Data records:
>>>>>

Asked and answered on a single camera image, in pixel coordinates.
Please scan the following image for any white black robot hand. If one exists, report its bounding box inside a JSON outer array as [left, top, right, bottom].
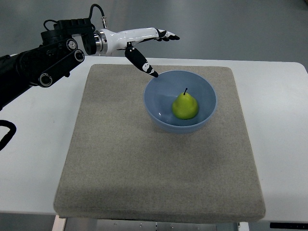
[[94, 27, 180, 77]]

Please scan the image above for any green pear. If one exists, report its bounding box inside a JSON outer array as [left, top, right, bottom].
[[171, 88, 199, 120]]

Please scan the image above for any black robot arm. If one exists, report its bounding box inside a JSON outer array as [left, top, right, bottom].
[[0, 18, 96, 108]]

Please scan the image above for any blue bowl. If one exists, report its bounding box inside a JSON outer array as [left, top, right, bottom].
[[143, 70, 218, 134]]

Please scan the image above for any grey fabric mat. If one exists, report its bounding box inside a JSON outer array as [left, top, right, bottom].
[[53, 64, 266, 223]]

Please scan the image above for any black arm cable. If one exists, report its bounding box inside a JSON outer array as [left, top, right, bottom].
[[88, 3, 109, 29]]

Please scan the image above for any white table frame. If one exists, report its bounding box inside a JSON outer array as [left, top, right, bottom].
[[52, 216, 250, 231]]

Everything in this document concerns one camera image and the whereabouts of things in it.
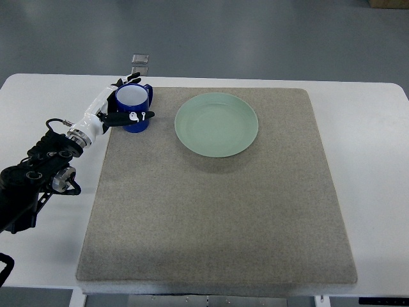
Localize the floor outlet plate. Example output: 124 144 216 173
131 54 149 65
131 66 148 76

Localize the blue mug white inside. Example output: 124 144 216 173
114 84 155 133

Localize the beige felt mat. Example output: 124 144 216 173
77 88 357 290

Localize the black cable loop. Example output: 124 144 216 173
0 252 15 287

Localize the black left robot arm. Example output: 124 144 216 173
1 118 83 234

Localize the upper floor outlet plate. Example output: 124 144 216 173
131 54 149 65

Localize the cardboard box corner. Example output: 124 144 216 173
369 0 409 10

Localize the light green plate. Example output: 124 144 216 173
174 92 259 158

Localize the lower floor outlet plate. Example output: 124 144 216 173
131 66 148 76

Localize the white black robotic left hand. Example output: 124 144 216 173
68 74 141 148

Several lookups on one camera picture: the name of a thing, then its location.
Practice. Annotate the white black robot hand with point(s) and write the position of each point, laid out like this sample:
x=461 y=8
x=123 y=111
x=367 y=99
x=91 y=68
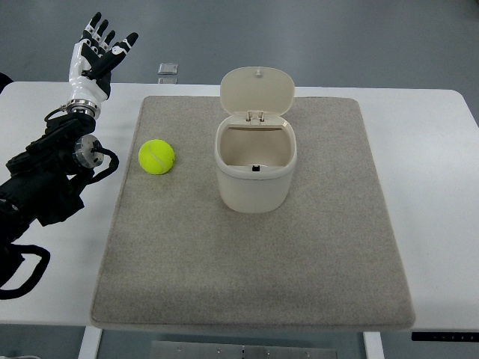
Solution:
x=94 y=58

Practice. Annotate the yellow tennis ball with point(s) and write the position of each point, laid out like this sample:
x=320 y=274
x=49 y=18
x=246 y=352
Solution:
x=156 y=157

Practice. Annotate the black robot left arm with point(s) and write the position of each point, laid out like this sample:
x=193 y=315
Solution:
x=46 y=181

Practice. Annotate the silver floor socket plate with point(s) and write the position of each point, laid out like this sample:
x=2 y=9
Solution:
x=168 y=68

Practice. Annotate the beige lidded plastic bin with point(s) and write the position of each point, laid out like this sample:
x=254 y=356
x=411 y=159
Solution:
x=255 y=147

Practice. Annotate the grey felt table mat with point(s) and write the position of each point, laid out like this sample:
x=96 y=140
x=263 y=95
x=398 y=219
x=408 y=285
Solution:
x=177 y=257

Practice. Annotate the white left table leg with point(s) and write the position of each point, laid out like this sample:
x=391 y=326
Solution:
x=90 y=343

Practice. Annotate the white table leg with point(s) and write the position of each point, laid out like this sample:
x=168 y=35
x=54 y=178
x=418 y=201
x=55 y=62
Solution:
x=90 y=343
x=373 y=345

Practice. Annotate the white right table leg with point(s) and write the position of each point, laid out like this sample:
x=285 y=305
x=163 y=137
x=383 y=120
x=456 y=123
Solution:
x=373 y=345

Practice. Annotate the black table control panel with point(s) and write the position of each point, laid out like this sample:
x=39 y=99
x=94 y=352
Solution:
x=445 y=336

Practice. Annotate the grey metal base plate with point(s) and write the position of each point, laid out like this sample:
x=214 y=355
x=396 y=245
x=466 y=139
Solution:
x=170 y=349

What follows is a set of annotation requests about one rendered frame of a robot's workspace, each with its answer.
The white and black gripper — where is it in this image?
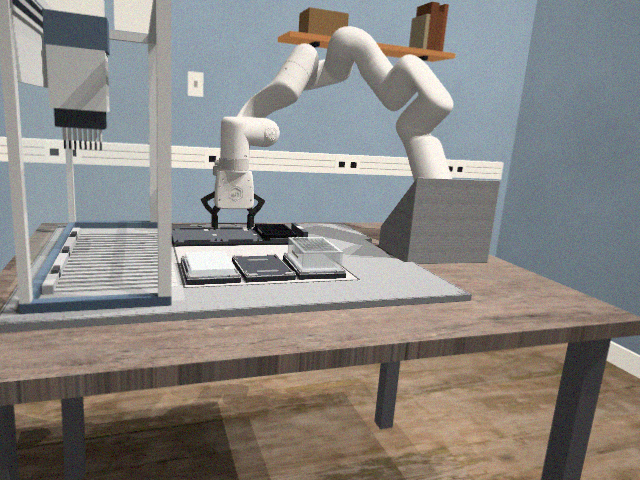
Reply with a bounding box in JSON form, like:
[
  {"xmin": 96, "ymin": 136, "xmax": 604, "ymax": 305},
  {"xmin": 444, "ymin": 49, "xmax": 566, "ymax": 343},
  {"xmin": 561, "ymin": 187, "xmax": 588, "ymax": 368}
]
[{"xmin": 201, "ymin": 168, "xmax": 265, "ymax": 229}]

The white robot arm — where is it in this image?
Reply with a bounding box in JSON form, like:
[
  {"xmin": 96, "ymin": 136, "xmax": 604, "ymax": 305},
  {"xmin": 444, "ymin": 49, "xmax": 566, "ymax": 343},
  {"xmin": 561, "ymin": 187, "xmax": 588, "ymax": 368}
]
[{"xmin": 213, "ymin": 27, "xmax": 453, "ymax": 181}]

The black well plate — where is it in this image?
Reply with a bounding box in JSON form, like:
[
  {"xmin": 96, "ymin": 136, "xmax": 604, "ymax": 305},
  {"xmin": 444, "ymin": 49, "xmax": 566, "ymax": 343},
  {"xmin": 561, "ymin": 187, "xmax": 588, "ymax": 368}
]
[{"xmin": 254, "ymin": 224, "xmax": 297, "ymax": 241}]

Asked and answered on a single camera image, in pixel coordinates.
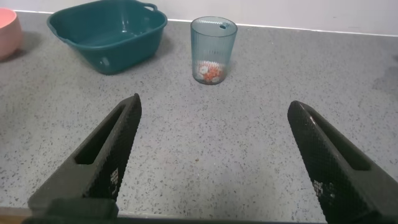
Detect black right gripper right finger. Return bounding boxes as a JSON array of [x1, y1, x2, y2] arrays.
[[287, 100, 398, 224]]

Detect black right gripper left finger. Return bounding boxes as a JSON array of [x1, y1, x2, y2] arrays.
[[27, 93, 143, 215]]

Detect red and white ring pieces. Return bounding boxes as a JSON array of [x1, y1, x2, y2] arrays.
[[195, 60, 225, 84]]

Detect blue ribbed transparent cup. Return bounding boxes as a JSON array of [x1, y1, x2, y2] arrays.
[[190, 16, 239, 86]]

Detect pink bowl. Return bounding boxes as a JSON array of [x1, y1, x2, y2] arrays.
[[0, 7, 24, 62]]

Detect teal plastic basin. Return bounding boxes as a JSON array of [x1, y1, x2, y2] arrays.
[[46, 0, 169, 76]]

<<<<<

Work instructions: Provide solely the number of lines in the listing that contain "Practice".

Answer box: 11